◆ REQUIRED WORK
Extract the lines of the material below, beginning with the first and ending with the line that holds "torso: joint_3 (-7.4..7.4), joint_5". Skip every picture.

◆ SUPPLIED DATA
......

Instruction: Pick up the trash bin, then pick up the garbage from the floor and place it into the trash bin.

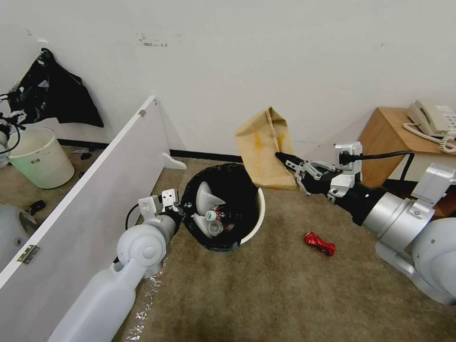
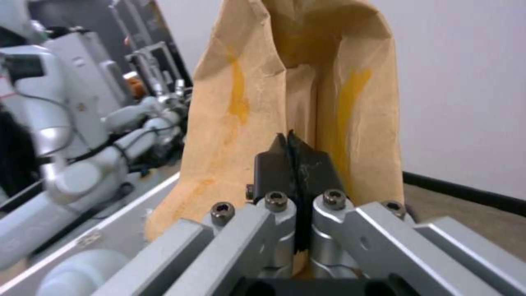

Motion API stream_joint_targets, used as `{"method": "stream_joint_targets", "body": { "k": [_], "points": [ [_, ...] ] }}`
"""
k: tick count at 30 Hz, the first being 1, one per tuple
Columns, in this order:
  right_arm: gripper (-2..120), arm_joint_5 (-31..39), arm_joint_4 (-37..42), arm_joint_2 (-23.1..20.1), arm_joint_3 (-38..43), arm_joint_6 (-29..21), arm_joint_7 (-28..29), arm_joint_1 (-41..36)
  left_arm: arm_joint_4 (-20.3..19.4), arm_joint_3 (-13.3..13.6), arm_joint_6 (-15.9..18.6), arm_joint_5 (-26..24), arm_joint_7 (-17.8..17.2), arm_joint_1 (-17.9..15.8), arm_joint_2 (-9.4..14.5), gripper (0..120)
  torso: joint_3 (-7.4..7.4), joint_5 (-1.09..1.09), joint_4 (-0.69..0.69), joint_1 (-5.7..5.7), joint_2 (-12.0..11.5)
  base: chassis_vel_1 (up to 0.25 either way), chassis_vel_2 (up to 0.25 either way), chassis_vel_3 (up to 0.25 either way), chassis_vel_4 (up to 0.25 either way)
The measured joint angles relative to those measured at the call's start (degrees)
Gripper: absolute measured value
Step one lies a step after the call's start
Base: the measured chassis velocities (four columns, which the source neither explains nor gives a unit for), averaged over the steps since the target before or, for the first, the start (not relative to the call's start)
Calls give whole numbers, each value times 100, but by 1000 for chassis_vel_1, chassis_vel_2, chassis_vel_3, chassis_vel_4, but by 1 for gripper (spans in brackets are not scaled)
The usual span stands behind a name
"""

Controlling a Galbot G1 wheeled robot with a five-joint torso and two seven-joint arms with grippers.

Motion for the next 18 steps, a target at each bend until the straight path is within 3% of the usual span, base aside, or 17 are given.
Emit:
{"method": "stream_joint_targets", "body": {
  "k": [9,18],
  "points": [
    [0,-17,-9,98,-383,87,-449,83,-59,113,53,-2,53,-84,-50,1,0,0,1,0,0,0,0,0,0],
    [0,46,-18,245,-673,91,-527,32,-96,189,70,-92,61,-231,-116,1,0,0,0,0,0,0,0,0,0]
  ]
}}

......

◆ ANSWER TO THIS EXERCISE
Instruction: Pick up the trash bin, then pick up the garbage from the floor and place it into the trash bin.


Motion API stream_joint_targets, used as `{"method": "stream_joint_targets", "body": { "k": [_], "points": [ [_, ...] ] }}`
"""
k: tick count at 30 Hz, the first being 1, one per tuple
Columns, in this order:
  right_arm: gripper (-2..120), arm_joint_5 (-31..39), arm_joint_4 (-37..42), arm_joint_2 (-23.1..20.1), arm_joint_3 (-38..43), arm_joint_6 (-29..21), arm_joint_7 (-28..29), arm_joint_1 (-41..36)
  left_arm: arm_joint_4 (-20.3..19.4), arm_joint_3 (-13.3..13.6), arm_joint_6 (-15.9..18.6), arm_joint_5 (-26..24), arm_joint_7 (-17.8..17.2), arm_joint_1 (-17.9..15.8), arm_joint_2 (-9.4..14.5), gripper (0..120)
  torso: joint_3 (-7.4..7.4), joint_5 (-1.09..1.09), joint_4 (-0.69..0.69), joint_1 (-5.7..5.7), joint_2 (-12.0..11.5)

Nothing more is needed to complete the output.